What is expected:
Retype the material below exactly, from its first line through the line with "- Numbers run"; the pictures stay out.

Data extract:
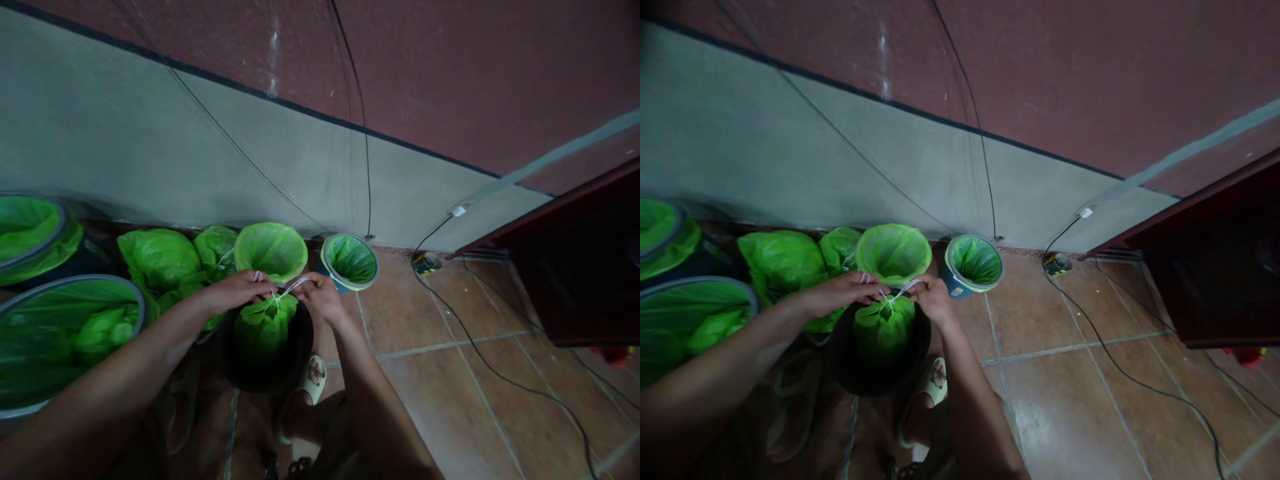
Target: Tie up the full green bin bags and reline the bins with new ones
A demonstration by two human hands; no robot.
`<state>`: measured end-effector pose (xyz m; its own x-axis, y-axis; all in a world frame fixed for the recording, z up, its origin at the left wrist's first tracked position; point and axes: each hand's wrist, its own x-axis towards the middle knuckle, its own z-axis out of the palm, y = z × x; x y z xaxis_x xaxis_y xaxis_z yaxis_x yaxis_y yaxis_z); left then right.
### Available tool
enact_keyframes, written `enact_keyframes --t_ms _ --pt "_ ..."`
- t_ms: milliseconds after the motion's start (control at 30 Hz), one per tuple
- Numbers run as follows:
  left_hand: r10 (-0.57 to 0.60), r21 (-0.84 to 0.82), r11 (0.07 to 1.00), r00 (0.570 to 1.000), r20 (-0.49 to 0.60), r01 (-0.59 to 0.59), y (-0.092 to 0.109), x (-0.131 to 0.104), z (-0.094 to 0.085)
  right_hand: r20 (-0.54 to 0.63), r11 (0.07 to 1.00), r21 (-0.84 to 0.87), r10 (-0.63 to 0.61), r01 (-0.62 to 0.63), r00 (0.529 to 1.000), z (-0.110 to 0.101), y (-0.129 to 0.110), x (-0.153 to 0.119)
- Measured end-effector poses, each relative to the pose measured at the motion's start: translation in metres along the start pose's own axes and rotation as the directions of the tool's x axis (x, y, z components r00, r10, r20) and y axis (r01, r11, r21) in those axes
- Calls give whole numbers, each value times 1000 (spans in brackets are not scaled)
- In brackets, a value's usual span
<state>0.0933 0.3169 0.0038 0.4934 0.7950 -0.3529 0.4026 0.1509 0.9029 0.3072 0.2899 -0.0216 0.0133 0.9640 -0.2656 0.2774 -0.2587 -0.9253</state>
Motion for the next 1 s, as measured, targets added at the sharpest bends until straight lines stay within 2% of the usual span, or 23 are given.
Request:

Output below:
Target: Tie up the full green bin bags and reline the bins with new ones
A demonstration by two human hands; no robot.
`<state>`: measured end-effector pose (xyz m; its own x-axis, y-axis; all in a world frame fixed for the recording, z up, its origin at the left wrist's first tracked position; point and axes: each hand's wrist, its own x-axis towards the middle knuckle, its own z-axis out of the palm, y = z × x; x y z xaxis_x xaxis_y xaxis_z yaxis_x yaxis_y yaxis_z); left then right.
### Available tool
enact_keyframes, written `enact_keyframes --t_ms _ --pt "_ ..."`
- t_ms: milliseconds after the motion's start (control at 30 Hz), one per tuple
- Numbers run as follows:

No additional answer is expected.